I’m not bad with a backhoe either.”

“I’ll keep my ears open,” Otis said.
 
“Estella might be able to use some help
cleanin’ up around here.
 
She gets tired
easy these days.”

“I don’t want you making up a job for me, but if you need
the help, I’m for hire.
 
Pretty cheap too.”
 
Chester
ate a shrimp, then picked up another one and sort of waggled it in front of
him.
 
“Damn, Otis, these’re some fine
little delectibles you cooked up.”
 
He
popped it into his mouth.

Otis smiled.
 
“They
draw a good crowd out here.
 
Matter of fact, old Herron and Peavy come by every now and then.
 
They fall up in here late for a bottle and a
plate.
 
Mr.
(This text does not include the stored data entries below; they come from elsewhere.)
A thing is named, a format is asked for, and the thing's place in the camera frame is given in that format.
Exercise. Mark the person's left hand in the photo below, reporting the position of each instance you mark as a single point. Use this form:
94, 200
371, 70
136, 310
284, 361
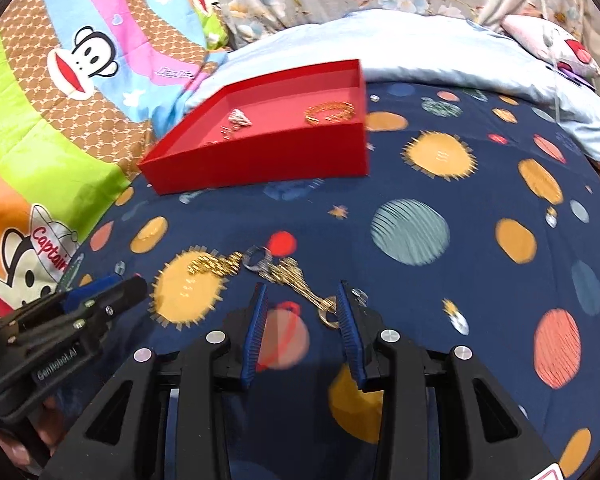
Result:
50, 425

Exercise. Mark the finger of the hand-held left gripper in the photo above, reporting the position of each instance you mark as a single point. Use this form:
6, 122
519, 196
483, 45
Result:
87, 291
125, 295

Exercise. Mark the red cardboard box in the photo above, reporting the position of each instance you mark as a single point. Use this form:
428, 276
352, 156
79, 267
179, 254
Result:
260, 160

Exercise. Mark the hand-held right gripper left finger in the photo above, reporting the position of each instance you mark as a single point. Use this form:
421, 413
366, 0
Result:
254, 340

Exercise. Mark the navy planet printed blanket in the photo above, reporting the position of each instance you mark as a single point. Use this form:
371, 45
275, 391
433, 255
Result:
430, 285

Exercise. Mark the pink printed pillow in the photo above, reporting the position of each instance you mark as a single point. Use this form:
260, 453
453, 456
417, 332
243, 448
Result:
530, 30

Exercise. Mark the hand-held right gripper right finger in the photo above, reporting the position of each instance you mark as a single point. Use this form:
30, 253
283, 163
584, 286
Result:
350, 340

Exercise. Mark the light blue quilt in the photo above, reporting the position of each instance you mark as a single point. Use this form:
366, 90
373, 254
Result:
430, 45

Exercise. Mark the cartoon monkey printed blanket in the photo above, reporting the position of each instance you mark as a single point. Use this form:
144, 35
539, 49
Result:
55, 135
Peavy comes more than Mr.
Herron, but come to think, they was both in here just—” Otis stopped and
looked at Chester.
 
“Oh Lord,” he said.
 
“I think I seen him.”

“Who?”

“Your boy,” Otis said.

Chester leaned
across his plate.
 
“When’d you see him?”

Otis’s eyes darted left and right like he was searching for
an image in his head.
 
“They
was
all here after they finished that other boy’s
record.”
 
He pointed at Eddie’s
disc.
 
“This boy here.”
 
Then he pointed at Chester
and smiled.
 
“He’s a good looking kid,
your son.
 
I’ll tell you that.”

Chester looked
proud all the sudden.
 
“I’d sure like to
see him.”
 
Otis said he’d call Franklin
and find out where he could get in touch with Whitney.
 
“I’d appreciate that, Otis, I really would,” Chester
said.
 
“And you know I’ll return the
favor any way I can.”

 
 

76.

 

The last stop for the
Long
Shot
tour was the venerable Mississippi Memorial Coliseum in Jackson.
 
Completed in 1963, it had a white roof
pitched up in the center as if supported by a big tent pole.
 
The sides were covered in giant panels,
alternating yellow, white, and orange.
 
The result was a sort of circus tent motif that had tremendous aesthetic
appeal to anyone under the age of eight.
 
In 1995 the facility received a long-overdue face-lift, replacing the
faded carnival look with a new copper façade that had tremendous aesthetic
appeal to
whomever
got the contract to supply the
copper.

For Jimmy, the Coliseum was a repository of odd
memories.
 
As a boy, he’d been dressed in
a silly jester’s outfit and forced to participate in the Junior League’s annual
Carnival Ball fund- raiser there.
 
He was
also there when Cliff Finch gave away free bar-b-qued chicken while running for
governor from the seat of a tractor, or was it a bulldozer?
 
As a teenager, he’d seen a hundred rock and
roll shows under its roof, everyone from the Allman Brothers to Yes (with Rick
Wakeman).
 
And it was there, on the night
of August 16, 1987,
scarcely stoned on some woeful Mexican
weed, that
Jimmy officially got to second base with a girl named Tammy while Bob Seger
played ‘Shakedown.’

Given Eddie’s third single, Jimmy figured the Coliseum was a
fitting place for the
Long Shot
tour
to end because it was also the place where he — and Eddie, for that matter —
had gone to see the Dixie National Rodeo when they were kids.
 
He remembered the inside transformed into
something he imagined was straight out of the Old West.
 
The place was decked wall-to-wall in red,
white, and blue bunting, the floor covered with dirt and sawdust, and the smell
of animals filled every crevice in the building.
 
He watched in awe as real cowboys rode the
backs of wild bulls while others jumped off speeding horses to wrestle steers
to the ground.
 
Jimmy couldn’t remember
the last time he’d been to the rodeo, but every time he stepped into the
Coliseum he remembered the first time.